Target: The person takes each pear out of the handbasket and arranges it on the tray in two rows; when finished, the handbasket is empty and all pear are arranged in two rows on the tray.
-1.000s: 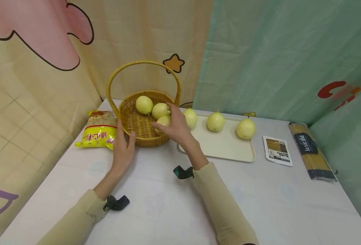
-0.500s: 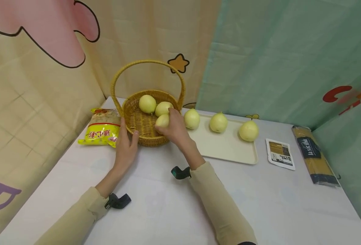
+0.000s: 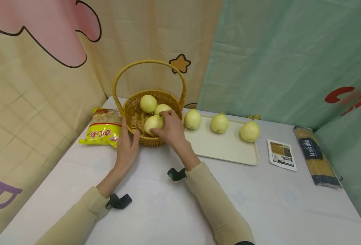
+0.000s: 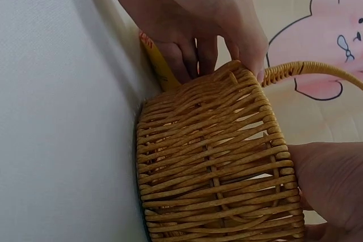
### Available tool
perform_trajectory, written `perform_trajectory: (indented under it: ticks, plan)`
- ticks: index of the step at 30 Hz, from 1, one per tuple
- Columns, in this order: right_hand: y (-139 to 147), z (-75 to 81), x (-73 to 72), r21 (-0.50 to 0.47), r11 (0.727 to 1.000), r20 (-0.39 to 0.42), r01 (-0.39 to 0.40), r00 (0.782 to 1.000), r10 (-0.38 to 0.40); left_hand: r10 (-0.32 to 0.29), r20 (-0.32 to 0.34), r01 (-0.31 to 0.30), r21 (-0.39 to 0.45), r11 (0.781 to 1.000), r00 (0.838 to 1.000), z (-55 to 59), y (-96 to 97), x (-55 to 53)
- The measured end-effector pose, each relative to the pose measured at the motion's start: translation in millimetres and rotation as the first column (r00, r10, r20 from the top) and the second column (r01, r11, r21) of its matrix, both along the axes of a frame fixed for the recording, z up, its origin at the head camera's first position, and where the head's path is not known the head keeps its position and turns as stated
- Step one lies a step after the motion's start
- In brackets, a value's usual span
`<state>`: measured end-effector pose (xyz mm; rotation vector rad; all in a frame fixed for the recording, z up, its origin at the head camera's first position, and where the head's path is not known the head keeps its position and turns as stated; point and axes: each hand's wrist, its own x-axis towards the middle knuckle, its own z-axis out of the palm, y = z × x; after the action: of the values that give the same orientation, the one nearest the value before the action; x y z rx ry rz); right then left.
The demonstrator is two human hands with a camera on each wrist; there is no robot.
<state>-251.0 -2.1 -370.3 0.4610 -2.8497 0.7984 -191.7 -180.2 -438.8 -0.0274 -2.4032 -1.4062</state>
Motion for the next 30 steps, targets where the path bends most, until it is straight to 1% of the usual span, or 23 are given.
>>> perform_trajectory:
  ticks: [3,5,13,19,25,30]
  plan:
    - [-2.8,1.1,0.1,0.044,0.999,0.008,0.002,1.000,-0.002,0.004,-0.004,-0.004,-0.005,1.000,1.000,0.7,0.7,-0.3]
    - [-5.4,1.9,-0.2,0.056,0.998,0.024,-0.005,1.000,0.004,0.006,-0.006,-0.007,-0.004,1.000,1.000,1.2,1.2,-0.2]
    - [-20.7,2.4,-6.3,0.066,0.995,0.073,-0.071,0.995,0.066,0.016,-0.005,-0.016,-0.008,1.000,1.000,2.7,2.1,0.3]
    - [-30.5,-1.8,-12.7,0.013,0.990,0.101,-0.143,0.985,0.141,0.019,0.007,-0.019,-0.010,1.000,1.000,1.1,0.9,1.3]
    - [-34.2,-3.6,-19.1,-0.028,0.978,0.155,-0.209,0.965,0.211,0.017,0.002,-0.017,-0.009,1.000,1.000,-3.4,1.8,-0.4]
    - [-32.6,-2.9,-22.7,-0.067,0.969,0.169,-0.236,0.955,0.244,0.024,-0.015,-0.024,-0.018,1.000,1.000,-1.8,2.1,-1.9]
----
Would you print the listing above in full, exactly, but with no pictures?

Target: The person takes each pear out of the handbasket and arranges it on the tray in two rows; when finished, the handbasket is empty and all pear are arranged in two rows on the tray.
-1.000s: 
-0.500s: 
+0.000s: 
+0.000s: 
### Available tool
perform_trajectory, written `perform_trajectory: (indented under it: ticks, plan)`
- ticks: index of the step at 30 Hz, from 1, one per tuple
- Columns, in this order: right_hand: y (-139 to 147), z (-75 to 81), x (-73 to 72), r21 (-0.50 to 0.47), r11 (0.727 to 1.000), r20 (-0.39 to 0.42), r01 (-0.39 to 0.40), r00 (0.782 to 1.000), r10 (-0.38 to 0.40); left_hand: r10 (-0.32 to 0.29), r20 (-0.32 to 0.34), r01 (-0.31 to 0.30), r21 (-0.39 to 0.45), r11 (0.781 to 1.000), r00 (0.838 to 1.000), z (-55 to 59), y (-96 to 97), x (-55 to 53)
- The measured end-effector pose, each relative to the pose measured at the motion's start: translation in millimetres and rotation as the first column (r00, r10, r20 from the top) and the second column (r01, r11, r21) of its matrix, both along the axes of a frame fixed for the recording, z up, its origin at the head camera's first position, and where the head's path is not known the head keeps its position and turns as stated
- Step one lies a step after the motion's start
- In brackets, a value's usual span
`<state>`: measured end-effector pose (xyz mm; rotation vector rad; all in a frame fixed for the recording, z up, its origin at the head camera's first position, and where the head's path is not known the head keeps its position and turns as stated; point and axes: each hand's wrist, its own x-axis towards the middle knuckle, its own z-axis out of the palm, y = z × x; after the action: of the values that give the same orientation, the one nearest the value before the action; x y z rx ry rz); right then left.
The demonstrator is two human hands with a camera on each wrist; there is no robot.
<state>-251.0 -2.1 -370.3 0.4610 -2.8497 0.7984 -191.7 -180.2 -438.8 -0.0274 -2.4032 -1.4062</state>
Motion for the next 30 steps, targets where the path bends most, until it is straight to 1% of the usual span, or 23 are given.
>>> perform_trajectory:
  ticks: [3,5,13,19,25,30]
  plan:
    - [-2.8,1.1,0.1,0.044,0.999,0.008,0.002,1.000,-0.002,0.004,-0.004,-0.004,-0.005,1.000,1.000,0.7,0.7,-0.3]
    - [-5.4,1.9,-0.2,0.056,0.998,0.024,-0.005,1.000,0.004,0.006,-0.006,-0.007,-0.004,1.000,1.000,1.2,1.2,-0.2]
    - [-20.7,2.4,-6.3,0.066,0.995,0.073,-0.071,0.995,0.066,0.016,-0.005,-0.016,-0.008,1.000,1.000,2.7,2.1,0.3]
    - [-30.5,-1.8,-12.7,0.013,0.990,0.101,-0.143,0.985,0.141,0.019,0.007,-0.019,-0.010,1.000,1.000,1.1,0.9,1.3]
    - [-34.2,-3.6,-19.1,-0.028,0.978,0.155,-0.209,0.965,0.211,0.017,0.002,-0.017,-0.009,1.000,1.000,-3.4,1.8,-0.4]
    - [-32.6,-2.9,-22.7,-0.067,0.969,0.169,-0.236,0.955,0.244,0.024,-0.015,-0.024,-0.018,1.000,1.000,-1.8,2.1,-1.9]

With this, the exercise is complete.